Sabah 06:45’te uyanışın ardından matımı kaptığım gibi, bana göre tesisin en güzel yerlerinden iskelede, güne nefes, meditasyon ve Tao akışı ile başlangıç yapıyorum. Sabah serinliğini hisseden bedenim hareket etmeye başladıkça ve de güneş yüzünü göstermeye başladıkça ısınmaya başladım.
10 dakika çay ve meyve molasının ardından, bu sefer Yiğit hocamızla yoga dersindeyiz. O kadar keyifli ki açık havada yoga yapmak; karşımda deniz, denizde oluşan dalgalar, denizin çıkardığı ses ve en çok sevdiğim kokulardan biri olan o denizin kokusu…
Yoganın ardından hepimiz öyle bir acıkmıştık ki kahvaltıya yumulduk adeta; öğle saatine kadar da serbest takıldık. Ben kahvemi alıp terliklerimi çıkartıp çimenlere oturdum. Sol tarafımda bir ağaç vardı, bir baktım bana sürpriz yapan minik dostum bugün de karşımda: Sincap. Bu sefer ağacın gövdesinde uzun uzun bakıştık; ama ben yine fotoğrafını çekemedim.

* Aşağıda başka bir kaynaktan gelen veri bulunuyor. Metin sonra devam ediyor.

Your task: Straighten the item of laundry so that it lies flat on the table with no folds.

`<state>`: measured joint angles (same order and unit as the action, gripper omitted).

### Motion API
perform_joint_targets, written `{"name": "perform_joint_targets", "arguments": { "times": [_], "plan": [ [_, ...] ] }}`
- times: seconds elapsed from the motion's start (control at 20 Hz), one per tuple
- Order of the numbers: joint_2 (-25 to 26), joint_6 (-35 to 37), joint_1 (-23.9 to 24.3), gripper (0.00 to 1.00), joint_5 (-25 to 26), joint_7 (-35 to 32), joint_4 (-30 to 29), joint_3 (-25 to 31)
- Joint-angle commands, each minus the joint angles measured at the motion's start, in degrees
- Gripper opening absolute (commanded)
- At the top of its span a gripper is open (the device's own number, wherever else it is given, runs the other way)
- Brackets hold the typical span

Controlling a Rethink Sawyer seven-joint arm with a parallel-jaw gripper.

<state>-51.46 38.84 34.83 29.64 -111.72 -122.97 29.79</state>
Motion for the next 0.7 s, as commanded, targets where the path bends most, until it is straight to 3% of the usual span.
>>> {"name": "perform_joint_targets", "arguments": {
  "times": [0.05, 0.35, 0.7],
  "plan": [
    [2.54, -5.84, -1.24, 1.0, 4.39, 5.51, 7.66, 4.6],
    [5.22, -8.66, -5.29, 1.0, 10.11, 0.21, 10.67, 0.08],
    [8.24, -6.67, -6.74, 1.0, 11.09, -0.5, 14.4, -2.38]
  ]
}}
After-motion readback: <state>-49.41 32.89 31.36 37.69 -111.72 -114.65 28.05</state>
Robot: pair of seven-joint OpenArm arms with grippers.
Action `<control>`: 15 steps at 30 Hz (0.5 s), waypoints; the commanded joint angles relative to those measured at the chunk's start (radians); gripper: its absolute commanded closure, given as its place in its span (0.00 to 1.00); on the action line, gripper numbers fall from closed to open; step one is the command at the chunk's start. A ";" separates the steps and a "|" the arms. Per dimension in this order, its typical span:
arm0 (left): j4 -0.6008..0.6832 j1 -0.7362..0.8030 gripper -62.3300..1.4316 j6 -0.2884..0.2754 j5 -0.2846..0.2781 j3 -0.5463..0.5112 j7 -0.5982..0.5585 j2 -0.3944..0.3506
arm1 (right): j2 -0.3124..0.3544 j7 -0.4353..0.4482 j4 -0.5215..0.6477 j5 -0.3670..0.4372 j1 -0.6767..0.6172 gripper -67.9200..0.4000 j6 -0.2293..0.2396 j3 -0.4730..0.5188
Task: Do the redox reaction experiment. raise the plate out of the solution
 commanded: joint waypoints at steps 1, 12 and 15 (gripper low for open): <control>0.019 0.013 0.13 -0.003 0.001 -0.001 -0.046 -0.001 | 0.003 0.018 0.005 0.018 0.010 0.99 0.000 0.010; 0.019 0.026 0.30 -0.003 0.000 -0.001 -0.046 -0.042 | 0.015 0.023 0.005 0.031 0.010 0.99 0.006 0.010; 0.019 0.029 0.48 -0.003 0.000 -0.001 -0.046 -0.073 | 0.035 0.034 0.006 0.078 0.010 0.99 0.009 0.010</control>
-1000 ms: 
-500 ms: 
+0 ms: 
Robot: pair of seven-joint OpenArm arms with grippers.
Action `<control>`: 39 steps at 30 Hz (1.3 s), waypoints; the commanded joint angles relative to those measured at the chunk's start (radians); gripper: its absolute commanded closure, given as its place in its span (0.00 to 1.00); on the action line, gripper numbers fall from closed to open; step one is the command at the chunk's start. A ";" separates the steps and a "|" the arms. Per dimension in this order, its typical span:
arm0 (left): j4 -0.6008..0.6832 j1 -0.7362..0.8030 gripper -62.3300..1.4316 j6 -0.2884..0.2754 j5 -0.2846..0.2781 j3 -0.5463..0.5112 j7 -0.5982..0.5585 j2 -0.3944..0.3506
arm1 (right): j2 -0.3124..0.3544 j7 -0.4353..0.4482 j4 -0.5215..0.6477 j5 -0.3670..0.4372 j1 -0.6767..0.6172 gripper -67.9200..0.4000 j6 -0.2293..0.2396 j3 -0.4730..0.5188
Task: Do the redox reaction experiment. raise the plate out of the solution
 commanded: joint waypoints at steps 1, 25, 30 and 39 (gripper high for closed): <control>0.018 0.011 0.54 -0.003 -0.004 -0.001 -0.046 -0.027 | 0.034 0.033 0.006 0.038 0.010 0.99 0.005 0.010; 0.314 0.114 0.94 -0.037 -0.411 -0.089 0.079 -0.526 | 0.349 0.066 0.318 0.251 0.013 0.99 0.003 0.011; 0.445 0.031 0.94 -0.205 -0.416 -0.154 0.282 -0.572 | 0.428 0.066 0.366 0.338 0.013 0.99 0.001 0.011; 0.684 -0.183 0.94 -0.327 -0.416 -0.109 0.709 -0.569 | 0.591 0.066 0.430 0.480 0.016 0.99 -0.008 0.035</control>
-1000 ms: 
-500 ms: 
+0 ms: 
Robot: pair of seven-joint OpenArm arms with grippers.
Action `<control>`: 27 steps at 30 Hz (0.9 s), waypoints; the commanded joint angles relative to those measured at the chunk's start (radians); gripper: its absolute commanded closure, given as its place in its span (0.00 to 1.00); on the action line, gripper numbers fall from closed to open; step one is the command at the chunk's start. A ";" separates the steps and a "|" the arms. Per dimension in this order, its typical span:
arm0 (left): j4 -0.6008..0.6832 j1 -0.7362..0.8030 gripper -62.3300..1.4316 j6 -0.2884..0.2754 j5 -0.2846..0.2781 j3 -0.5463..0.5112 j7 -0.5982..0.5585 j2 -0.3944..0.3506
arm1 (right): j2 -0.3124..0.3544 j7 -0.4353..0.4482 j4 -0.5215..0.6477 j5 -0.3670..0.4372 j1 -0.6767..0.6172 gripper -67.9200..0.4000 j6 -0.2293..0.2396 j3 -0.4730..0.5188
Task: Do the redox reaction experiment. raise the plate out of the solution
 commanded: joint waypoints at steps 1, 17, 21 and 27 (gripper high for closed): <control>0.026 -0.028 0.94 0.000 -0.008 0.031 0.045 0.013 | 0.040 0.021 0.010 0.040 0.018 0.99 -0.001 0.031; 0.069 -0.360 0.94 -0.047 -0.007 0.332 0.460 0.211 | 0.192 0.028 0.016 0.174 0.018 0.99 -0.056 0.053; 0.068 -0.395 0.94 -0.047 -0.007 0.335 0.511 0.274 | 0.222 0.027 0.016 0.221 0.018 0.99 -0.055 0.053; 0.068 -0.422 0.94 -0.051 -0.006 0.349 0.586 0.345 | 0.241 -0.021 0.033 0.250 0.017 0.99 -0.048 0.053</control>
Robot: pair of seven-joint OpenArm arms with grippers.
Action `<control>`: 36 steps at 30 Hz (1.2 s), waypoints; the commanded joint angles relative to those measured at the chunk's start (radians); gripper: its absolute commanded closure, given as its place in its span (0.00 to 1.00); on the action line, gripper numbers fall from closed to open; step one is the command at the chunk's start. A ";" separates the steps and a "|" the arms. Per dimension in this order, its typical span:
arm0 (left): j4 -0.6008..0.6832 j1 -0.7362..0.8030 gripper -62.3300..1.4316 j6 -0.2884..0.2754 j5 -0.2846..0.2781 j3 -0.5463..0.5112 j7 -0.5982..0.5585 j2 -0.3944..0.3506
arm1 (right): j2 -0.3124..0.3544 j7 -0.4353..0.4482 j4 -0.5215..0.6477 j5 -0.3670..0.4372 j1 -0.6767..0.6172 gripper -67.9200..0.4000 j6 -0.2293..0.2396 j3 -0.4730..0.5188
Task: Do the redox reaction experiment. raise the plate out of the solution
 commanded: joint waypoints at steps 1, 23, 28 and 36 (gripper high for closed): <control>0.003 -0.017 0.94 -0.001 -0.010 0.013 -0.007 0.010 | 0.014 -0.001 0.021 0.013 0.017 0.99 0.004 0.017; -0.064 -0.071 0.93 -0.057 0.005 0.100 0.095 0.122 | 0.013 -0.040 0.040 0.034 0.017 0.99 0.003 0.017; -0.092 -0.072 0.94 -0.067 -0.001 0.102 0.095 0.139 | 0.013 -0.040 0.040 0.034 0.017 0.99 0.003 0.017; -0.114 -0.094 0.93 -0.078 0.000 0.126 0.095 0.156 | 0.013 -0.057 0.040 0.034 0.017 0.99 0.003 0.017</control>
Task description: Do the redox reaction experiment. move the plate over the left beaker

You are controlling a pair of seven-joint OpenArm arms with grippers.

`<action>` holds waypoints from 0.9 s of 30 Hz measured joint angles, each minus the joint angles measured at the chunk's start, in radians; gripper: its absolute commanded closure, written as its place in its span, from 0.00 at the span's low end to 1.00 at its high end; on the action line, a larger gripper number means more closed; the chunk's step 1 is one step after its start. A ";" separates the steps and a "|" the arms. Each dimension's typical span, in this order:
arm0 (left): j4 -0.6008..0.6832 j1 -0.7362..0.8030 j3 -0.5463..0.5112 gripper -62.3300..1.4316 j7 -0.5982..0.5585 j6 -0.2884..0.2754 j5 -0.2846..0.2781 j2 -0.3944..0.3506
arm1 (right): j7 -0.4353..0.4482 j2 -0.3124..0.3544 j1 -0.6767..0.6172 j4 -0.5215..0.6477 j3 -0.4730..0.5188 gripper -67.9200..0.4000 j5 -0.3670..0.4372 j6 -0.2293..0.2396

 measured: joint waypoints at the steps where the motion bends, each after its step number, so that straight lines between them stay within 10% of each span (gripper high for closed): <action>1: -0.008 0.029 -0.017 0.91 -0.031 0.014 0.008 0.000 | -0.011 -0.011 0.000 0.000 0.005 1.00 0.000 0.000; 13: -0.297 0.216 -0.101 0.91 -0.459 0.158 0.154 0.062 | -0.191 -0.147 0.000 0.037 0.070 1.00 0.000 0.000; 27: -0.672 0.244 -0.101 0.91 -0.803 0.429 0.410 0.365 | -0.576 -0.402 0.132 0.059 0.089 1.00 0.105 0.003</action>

Öğle saatinde bu kez çimenlerin üzerine yoga matlarımızı serip başladık pozları yapmaya; nefes al kollar yukarı, nefes ver, kollar gövdenin iki yanına…
Bu kadar hareketten sonra bu kez sahile gidip kendimi şezlonga atıyorum: Güneşin o tatlı sıcaklığıyla bir baktım ki 40-45 dakika şekerleme yapmışım…
Uzun zamandan sonra bu kadar erken uyanınca, bu aradaki şekerleme çok iyi geldi.
Bir gün önce bize sebze sularını sıkan sevgili Melis, bu kez bizlerle sağlıklı yeme içme konularında bilgilerini paylaştı. Tabi yine o güzelim multivitamin kokteyllerini de içerek…
Ardından Can Hoca eşliğinde Yin yoga dersine sıra geldi…
Hareket bereket misali, bugün bol hareketli bol multivitaminli bir gün daha yaşadık… Bakalım yarın bizleri neler bekliyor?